# What to work on:
Within the listing below, the lines to output run from the one containing "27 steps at" through the one containing "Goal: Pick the"; copy them exactly and nothing else.

# The data:
BEGIN

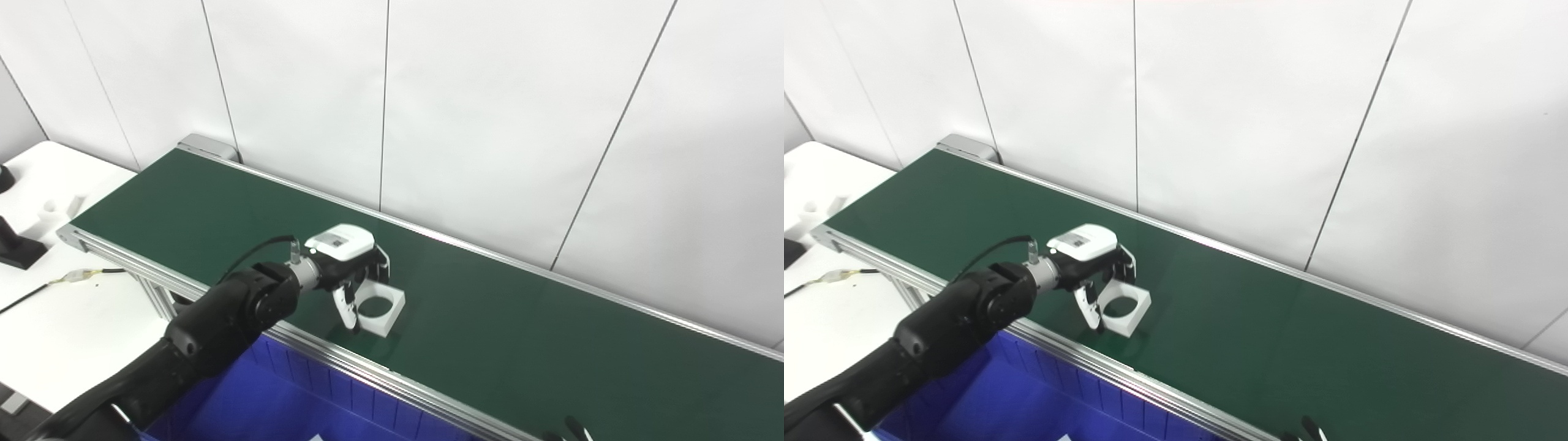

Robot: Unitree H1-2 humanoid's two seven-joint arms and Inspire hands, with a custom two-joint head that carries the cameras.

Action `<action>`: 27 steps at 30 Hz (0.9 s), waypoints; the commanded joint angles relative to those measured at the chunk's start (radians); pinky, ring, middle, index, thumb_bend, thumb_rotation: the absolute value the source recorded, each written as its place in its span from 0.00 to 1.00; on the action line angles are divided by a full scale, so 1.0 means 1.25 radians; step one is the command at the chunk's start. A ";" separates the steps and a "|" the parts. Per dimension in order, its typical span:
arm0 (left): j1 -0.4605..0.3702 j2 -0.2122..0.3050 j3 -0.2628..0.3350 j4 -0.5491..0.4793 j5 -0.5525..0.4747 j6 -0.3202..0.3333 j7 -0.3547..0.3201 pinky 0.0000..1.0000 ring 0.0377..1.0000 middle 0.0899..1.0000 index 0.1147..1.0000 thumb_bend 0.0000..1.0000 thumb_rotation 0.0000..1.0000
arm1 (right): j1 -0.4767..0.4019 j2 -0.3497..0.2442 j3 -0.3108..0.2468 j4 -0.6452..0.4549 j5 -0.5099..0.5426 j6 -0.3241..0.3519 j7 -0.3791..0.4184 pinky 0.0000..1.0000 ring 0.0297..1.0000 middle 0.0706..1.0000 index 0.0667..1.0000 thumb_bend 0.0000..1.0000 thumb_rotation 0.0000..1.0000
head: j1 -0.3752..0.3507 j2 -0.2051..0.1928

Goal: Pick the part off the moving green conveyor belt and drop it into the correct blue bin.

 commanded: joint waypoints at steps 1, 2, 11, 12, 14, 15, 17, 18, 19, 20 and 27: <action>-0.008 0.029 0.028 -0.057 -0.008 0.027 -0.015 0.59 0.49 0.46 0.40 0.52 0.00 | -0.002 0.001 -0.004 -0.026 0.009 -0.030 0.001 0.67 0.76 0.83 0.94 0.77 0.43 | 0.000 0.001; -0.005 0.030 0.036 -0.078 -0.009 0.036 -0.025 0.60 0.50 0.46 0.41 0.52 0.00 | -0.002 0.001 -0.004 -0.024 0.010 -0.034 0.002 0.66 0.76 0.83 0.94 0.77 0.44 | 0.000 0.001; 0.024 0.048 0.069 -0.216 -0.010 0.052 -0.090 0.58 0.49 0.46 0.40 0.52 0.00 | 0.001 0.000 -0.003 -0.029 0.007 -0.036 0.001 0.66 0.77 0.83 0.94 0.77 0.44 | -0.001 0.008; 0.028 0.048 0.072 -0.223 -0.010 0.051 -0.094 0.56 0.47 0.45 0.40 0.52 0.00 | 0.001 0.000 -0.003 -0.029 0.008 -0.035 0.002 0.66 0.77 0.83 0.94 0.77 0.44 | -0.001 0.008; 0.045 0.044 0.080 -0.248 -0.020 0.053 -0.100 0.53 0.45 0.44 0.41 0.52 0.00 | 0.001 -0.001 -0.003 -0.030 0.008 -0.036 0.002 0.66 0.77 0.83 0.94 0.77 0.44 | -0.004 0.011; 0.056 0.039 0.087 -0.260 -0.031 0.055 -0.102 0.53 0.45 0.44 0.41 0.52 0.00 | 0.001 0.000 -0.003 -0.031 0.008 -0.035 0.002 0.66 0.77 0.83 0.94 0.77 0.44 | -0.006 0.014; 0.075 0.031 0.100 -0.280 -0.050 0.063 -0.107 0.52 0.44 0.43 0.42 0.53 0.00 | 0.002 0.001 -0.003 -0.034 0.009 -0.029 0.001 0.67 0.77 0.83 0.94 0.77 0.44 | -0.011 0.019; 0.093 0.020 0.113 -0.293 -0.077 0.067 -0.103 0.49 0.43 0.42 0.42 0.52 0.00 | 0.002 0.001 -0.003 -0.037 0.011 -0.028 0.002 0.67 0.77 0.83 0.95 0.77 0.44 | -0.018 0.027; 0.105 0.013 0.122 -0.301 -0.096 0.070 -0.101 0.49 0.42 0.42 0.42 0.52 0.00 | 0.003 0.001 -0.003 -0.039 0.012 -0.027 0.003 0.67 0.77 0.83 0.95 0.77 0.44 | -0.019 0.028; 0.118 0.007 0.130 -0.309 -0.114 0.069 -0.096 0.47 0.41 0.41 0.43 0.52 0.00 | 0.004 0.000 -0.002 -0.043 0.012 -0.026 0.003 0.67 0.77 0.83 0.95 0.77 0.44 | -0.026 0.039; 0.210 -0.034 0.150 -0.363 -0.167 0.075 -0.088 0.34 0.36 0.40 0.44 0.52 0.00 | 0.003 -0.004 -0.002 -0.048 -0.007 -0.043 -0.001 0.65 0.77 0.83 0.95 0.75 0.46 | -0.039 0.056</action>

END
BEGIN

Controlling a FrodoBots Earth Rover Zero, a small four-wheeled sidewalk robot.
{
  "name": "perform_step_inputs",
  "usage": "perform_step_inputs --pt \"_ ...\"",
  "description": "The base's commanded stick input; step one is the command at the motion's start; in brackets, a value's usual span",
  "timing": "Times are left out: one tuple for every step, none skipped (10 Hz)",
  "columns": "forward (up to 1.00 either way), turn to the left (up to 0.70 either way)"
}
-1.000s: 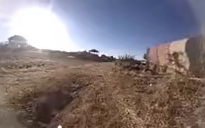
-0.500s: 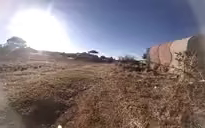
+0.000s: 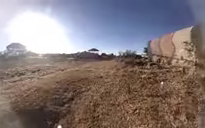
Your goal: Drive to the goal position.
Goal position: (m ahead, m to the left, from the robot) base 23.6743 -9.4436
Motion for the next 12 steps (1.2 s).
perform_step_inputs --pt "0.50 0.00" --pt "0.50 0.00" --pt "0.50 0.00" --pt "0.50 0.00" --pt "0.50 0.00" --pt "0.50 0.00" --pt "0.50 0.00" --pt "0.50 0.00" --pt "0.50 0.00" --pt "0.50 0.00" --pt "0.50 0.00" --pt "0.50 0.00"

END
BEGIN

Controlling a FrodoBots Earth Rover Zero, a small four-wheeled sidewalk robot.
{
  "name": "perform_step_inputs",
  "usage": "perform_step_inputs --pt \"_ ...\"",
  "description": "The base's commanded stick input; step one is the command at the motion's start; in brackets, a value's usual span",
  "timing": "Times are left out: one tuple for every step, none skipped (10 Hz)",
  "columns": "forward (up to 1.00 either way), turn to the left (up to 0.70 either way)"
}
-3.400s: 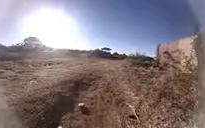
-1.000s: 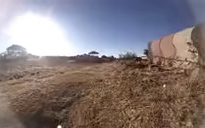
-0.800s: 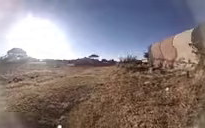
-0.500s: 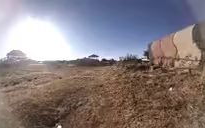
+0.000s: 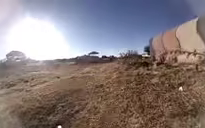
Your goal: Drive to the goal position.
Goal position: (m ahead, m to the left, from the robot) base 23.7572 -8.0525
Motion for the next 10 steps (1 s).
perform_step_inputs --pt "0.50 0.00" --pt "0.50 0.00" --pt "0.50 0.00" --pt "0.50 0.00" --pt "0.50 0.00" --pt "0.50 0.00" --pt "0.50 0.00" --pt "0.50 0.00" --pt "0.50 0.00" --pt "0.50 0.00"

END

# Solution to the problem:
Action `<action>`: 27 steps at 30 Hz (0.9 s), waypoints; the commanded joint angles relative to those measured at the chunk's start (radians); pinky, ring, middle, index, thumb_bend, thumb_rotation: the absolute value the source recorded, each written as its place in its span from 0.00 to 1.00; on the action line angles are divided by a full scale, so 1.0 means 1.25 radians; step one is the command at the chunk's start. A ";" separates the steps and a "|" the parts. Per dimension in order, its typical span:
arm0 (left): j1 -0.4605..0.3702 j2 -0.2122..0.3050 j3 -0.2628..0.3350 j4 -0.5491..0.4793 j5 -0.5525..0.4747 j6 -0.3202..0.3333 j7 -0.3547..0.3201 pinky 0.0000..1.0000 ring 0.0377..1.0000 middle 0.0899..1.0000 index 0.1147..1.0000 thumb_bend 0.0000..1.0000 thumb_rotation 0.0000..1.0000
arm1 (right): j1 -0.4767..0.4019 j2 -0.3497..0.2442 j3 -0.3108..0.2468 j4 -0.6452..0.4549 j5 -0.5099..0.5426 j6 -0.3241..0.3519 j7 -0.3791..0.4184 pinky 0.0000..1.0000 ring 0.0297..1.0000 middle 0.0706..1.0000 index 0.0667..1.0000 thumb_bend 0.0000..1.0000 thumb_rotation 0.0000..1.0000
head: j1 -0.3752..0.3507 j2 -0.2051..0.1928

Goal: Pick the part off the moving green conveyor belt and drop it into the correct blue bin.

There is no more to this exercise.